Each entry in the listing must be set down again word for word.

DATA SUPPLIED below:

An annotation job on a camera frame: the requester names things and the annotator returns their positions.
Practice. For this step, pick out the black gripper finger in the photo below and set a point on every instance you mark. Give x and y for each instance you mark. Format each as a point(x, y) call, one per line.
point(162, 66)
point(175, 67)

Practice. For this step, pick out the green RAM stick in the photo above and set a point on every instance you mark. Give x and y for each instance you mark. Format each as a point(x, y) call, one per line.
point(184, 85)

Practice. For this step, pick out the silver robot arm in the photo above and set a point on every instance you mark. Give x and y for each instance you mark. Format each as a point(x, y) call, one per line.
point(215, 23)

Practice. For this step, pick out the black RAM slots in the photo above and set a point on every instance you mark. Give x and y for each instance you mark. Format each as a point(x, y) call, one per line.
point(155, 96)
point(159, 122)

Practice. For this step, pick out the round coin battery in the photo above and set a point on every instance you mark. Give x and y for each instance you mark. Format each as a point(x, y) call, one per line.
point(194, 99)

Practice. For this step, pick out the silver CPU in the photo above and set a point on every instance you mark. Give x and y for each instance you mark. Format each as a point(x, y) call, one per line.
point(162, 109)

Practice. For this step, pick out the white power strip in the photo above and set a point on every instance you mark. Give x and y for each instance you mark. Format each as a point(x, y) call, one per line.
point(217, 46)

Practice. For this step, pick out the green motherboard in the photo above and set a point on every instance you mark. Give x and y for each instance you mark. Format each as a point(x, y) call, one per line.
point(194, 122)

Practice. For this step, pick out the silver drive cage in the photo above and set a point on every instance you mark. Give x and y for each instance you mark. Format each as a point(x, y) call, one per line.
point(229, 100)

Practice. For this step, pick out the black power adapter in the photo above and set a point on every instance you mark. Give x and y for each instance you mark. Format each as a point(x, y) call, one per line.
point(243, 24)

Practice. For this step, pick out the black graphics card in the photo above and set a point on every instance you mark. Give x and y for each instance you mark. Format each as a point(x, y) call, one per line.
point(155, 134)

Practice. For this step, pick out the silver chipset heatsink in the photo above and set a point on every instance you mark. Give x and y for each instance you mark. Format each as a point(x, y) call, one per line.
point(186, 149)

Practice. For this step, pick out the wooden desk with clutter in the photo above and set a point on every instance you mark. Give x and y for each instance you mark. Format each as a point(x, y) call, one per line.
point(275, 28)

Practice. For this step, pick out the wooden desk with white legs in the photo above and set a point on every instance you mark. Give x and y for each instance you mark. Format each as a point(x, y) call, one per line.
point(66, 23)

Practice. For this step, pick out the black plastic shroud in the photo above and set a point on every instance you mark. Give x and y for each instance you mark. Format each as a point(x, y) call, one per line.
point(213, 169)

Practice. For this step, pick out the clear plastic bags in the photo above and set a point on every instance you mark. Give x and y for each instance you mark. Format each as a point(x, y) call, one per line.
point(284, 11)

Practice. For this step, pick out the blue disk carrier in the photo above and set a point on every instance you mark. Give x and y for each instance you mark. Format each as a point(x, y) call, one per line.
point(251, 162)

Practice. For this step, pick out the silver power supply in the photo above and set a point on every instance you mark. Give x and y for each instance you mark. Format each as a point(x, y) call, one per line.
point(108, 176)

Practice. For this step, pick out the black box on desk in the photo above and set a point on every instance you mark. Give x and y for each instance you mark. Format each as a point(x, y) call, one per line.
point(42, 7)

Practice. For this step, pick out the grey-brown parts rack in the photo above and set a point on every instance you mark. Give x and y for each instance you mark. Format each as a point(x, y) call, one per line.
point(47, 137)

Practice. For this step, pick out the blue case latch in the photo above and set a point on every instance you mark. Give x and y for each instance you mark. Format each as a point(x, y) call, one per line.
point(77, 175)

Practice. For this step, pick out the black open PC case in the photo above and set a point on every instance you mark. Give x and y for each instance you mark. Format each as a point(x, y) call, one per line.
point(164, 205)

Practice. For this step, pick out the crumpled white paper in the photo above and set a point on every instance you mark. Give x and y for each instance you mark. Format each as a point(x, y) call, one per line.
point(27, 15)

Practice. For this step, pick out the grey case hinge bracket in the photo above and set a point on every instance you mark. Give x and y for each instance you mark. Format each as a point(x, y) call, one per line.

End of DATA SUPPLIED.

## RESPONSE AREA
An annotation job on a camera frame: the requester names things and the annotator returns their positions.
Practice. For this step, pick out the black gripper finger in the photo below and set a point on every instance you mark. Give x and y for each instance you mark. Format each as a point(x, y) call, one per line.
point(162, 66)
point(175, 67)

Practice. For this step, pick out the green RAM stick in the photo above and set a point on every instance you mark. Give x and y for each instance you mark. Format each as a point(x, y) call, one per line.
point(184, 85)

Practice. For this step, pick out the silver robot arm in the photo above and set a point on every instance you mark. Give x and y for each instance you mark. Format each as a point(x, y) call, one per line.
point(215, 23)

Practice. For this step, pick out the black RAM slots in the photo above and set a point on every instance you mark. Give x and y for each instance you mark. Format each as a point(x, y) call, one per line.
point(155, 96)
point(159, 122)

Practice. For this step, pick out the round coin battery in the photo above and set a point on every instance you mark. Give x and y for each instance you mark. Format each as a point(x, y) call, one per line.
point(194, 99)

Practice. For this step, pick out the silver CPU in the photo above and set a point on every instance you mark. Give x and y for each instance you mark. Format each as a point(x, y) call, one per line.
point(162, 109)

Practice. For this step, pick out the white power strip in the photo above and set a point on every instance you mark. Give x and y for each instance you mark. Format each as a point(x, y) call, one per line.
point(217, 46)

Practice. For this step, pick out the green motherboard in the photo above and set a point on every instance you mark. Give x and y for each instance you mark. Format each as a point(x, y) call, one per line.
point(194, 122)

Practice. For this step, pick out the silver drive cage in the photo above and set a point on every instance you mark. Give x and y for each instance you mark. Format each as a point(x, y) call, one per line.
point(229, 100)

Practice. For this step, pick out the black power adapter in the photo above and set a point on every instance you mark. Give x and y for each instance you mark. Format each as a point(x, y) call, one per line.
point(243, 24)

Practice. For this step, pick out the black graphics card in the photo above and set a point on every instance you mark. Give x and y for each instance you mark. Format each as a point(x, y) call, one per line.
point(155, 134)

Practice. For this step, pick out the silver chipset heatsink in the photo above and set a point on every instance you mark. Give x and y for each instance you mark. Format each as a point(x, y) call, one per line.
point(186, 149)

Practice. For this step, pick out the wooden desk with clutter in the photo above and set a point on every instance you mark. Give x and y for each instance you mark. Format each as a point(x, y) call, one per line.
point(275, 28)

Practice. For this step, pick out the wooden desk with white legs in the photo above and set a point on every instance you mark. Give x and y for each instance you mark. Format each as a point(x, y) call, one per line.
point(66, 23)

Practice. For this step, pick out the black plastic shroud in the photo above and set a point on every instance you mark. Give x and y for each instance you mark. Format each as a point(x, y) call, one per line.
point(213, 169)

Practice. For this step, pick out the clear plastic bags in the photo above and set a point on every instance you mark. Give x and y for each instance you mark. Format each as a point(x, y) call, one per line.
point(284, 11)

Practice. For this step, pick out the blue disk carrier in the photo above and set a point on every instance you mark. Give x and y for each instance you mark. Format each as a point(x, y) call, one per line.
point(251, 162)

Practice. For this step, pick out the silver power supply in the photo above and set a point on every instance you mark. Give x and y for each instance you mark. Format each as a point(x, y) call, one per line.
point(108, 176)

Practice. For this step, pick out the black box on desk in the photo above and set a point on every instance you mark. Give x and y for each instance you mark. Format each as a point(x, y) call, one per line.
point(42, 7)

Practice. For this step, pick out the grey-brown parts rack in the photo above and set a point on every instance you mark. Give x and y for each instance you mark. Format each as a point(x, y) call, one per line.
point(47, 137)

Practice. For this step, pick out the blue case latch in the photo above and set a point on every instance you mark. Give x and y for each instance you mark. Format each as a point(x, y) call, one per line.
point(77, 175)

Practice. For this step, pick out the black open PC case in the photo above and set a point on every instance you mark. Give x and y for each instance you mark. Format each as a point(x, y) call, one per line.
point(164, 205)

Practice. For this step, pick out the crumpled white paper in the photo above and set a point on every instance you mark. Give x and y for each instance you mark. Format each as a point(x, y) call, one per line.
point(27, 15)

Practice. For this step, pick out the grey case hinge bracket in the photo above and set a point on every instance you mark. Give x and y for each instance you mark. Format each as a point(x, y) call, one per line.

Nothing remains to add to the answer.